Before everybody starts repainting their “Go Raiders” signs with an anti-Bush rhyming slogan, puts on their berets and hits the nearest McDonald’s to attend a French Fry support rally, I think we can reasonably assume that this guy was totally taken out of context:
From the beginning of the article:
France is no longer an ally of the United States…
The insidious ellipsis there does not indicate any elaboration that makes that statement less precise. The insinuation is that France has just joined the Axis of Evil and, if there was anything besides armpit huffing Euroweenies in France, like oil for Bush’s ultra secret Petroleum Oligarchy, Bush would promptly send over our most ineffectual platoon of Navy Reservists, possibly from Administration, arm them with an intimidating arsenal of harsh language and allow them to take over the entire country.
From Perle’s actual comment:
France is no longer the ally it once was.

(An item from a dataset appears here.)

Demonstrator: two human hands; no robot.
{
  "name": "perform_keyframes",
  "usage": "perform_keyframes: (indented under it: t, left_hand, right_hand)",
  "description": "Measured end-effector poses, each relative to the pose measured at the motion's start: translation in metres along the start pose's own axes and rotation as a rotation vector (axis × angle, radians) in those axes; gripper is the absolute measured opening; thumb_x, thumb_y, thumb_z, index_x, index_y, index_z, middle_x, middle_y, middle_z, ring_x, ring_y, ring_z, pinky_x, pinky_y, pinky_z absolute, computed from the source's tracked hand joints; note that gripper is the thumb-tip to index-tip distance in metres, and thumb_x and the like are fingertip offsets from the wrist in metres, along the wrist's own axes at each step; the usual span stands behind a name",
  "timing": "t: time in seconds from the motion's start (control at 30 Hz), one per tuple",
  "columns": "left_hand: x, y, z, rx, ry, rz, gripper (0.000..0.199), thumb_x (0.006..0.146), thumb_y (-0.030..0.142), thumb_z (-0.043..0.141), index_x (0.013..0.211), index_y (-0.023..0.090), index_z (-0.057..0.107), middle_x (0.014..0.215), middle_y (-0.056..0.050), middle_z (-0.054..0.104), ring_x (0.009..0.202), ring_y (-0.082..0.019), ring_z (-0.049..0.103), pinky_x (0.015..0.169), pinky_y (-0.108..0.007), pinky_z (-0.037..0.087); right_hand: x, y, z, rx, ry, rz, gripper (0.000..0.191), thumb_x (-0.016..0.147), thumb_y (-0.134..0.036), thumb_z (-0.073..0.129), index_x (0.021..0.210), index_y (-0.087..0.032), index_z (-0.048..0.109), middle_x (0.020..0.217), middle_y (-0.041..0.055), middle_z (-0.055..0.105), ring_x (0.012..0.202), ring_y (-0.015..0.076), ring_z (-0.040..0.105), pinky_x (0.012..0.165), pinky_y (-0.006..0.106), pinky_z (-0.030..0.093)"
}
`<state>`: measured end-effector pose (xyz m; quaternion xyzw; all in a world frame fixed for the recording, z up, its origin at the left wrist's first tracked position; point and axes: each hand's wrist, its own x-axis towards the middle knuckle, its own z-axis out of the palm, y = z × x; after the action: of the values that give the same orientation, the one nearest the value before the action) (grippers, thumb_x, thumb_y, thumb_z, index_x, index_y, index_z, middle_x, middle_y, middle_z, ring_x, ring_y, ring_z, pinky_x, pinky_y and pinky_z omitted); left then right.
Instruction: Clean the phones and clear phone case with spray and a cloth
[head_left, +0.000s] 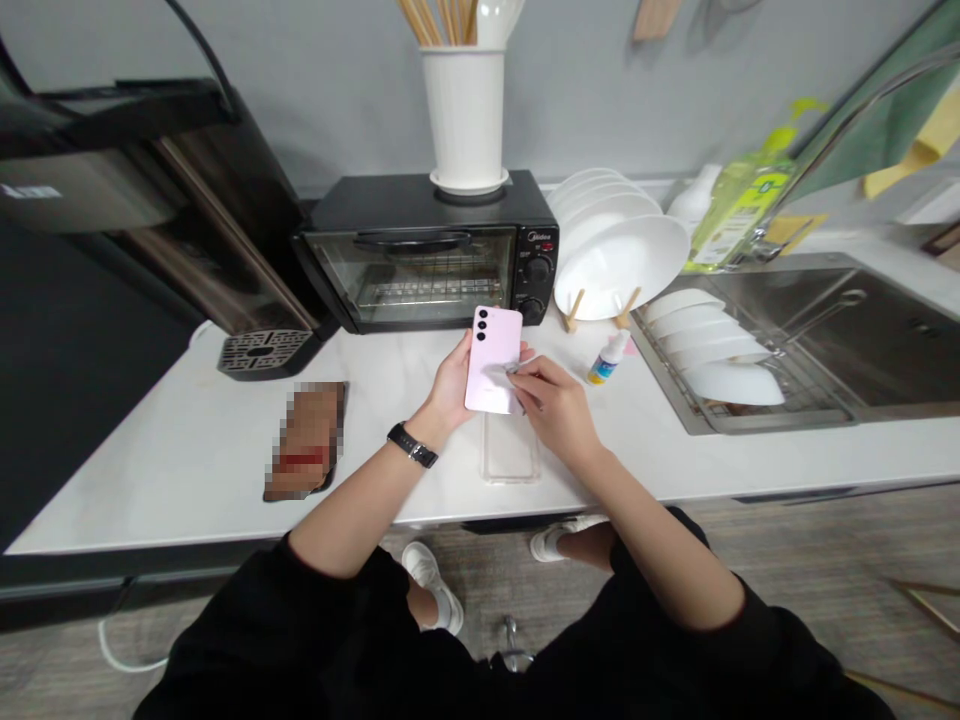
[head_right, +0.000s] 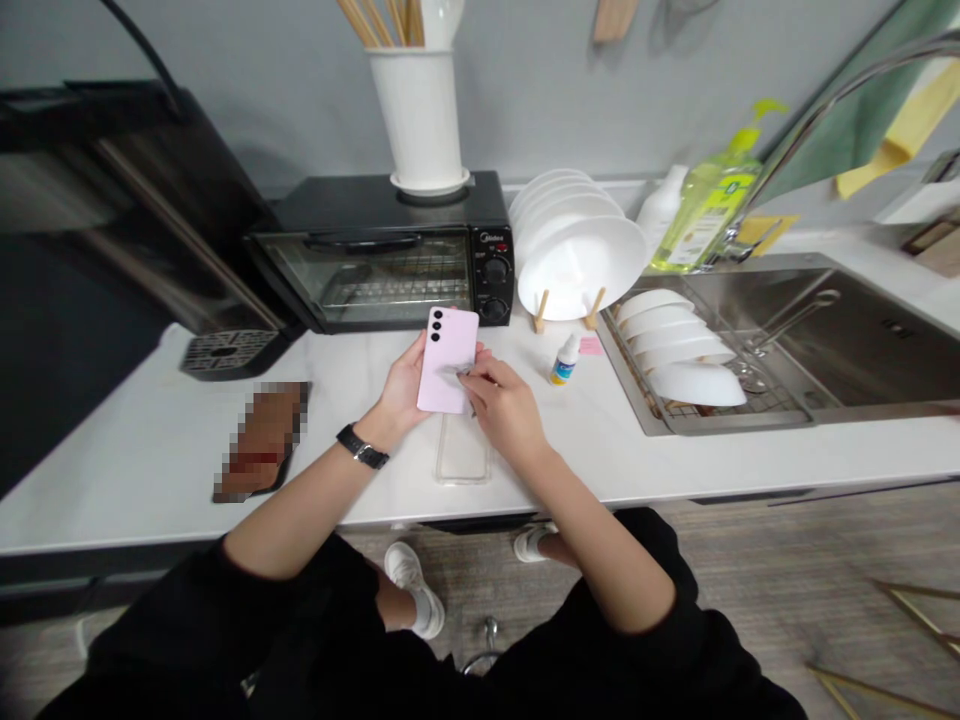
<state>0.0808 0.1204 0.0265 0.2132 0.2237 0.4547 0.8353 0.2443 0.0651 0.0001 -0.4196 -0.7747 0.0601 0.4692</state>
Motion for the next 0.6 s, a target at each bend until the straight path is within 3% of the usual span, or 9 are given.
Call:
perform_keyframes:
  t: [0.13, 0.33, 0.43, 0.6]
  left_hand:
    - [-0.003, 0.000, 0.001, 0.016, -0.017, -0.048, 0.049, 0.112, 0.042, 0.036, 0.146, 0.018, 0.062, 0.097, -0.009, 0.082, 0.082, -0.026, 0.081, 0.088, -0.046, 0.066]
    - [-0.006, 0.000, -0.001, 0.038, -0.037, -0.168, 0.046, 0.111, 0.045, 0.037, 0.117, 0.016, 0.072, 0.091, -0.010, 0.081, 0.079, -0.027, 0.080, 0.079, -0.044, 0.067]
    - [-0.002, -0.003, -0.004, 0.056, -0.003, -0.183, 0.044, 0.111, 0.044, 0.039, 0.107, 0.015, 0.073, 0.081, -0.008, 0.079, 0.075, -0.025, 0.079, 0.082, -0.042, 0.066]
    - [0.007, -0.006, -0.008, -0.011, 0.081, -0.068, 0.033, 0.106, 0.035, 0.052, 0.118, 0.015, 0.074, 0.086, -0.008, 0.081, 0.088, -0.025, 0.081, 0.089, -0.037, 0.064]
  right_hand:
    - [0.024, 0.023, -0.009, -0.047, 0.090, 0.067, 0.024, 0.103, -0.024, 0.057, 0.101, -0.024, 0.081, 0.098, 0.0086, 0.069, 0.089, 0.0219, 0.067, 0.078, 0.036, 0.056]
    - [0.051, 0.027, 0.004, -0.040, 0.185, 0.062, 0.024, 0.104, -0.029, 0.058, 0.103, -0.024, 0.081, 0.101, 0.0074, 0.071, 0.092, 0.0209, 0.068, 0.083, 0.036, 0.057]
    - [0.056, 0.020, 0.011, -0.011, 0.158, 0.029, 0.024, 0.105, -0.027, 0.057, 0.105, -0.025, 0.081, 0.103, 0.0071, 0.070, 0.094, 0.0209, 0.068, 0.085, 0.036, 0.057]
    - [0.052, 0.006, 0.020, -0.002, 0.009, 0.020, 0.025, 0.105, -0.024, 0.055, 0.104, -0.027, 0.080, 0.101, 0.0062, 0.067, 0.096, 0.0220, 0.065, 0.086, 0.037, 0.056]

Hey, I’m no longer the promiscuous drug fiend I once was, but just because I traded in my crack pipe for some mary jane doesn’t make me any less a drug user. The statement is totally innocuous and true no matter how you look at it: of course, France isn’t the ally it once was. For an exaggerated example, they aren’t the ally they once were when we were preventing the entire Soviet empire from rolling over their country and throwing all 85 members of the Resistance that would have sprung up into a Solzhenitsyn-esque gulag.
But let’s pretend for a second that the statement wasn’t innocuous. Why should we worry about it? He’s not even a member of the Bush Administration. Even Walker grudgingly admits it, then starts pulling out Latin prefixes to make it sound extra creepy:
Although he is not an official of the Bush administration, Perle’s position as the Pentagon’s senior civilian adviser gives his harsh remarks a quasi-official character and reflects the growing frustration in the White House and Pentagon with the French and German reluctance to support their U.S. and British allies.
So, in Martin Walker’s own words, Pearle isn’t reflecting the Bush administration’s desire to transform Carcassone into a castle full of irradiated bat-men at all, but rather reflecting a frustration that the entirety of a multi-partisan Pentagon feels with Germany and France right now. “Quasi-officially”, of course, but what he really means is: not officially.
Pearle got in similar trouble a while back when he said that UN Inspections would not stop America invading Iraq because Hans Blix couldn’t be expected to report on any more than what the Iraqis had let him see. Again, he wasn’t speaking for the Bush administration. This strikes me as a common sense thing to say, but, naturally, it was interpreted by everyone as if Bush had already hoisted a neo-Nazi flag with his Alfred E. Neuman face emblazoned in the middle of the swaztika up the flagpole at the UN.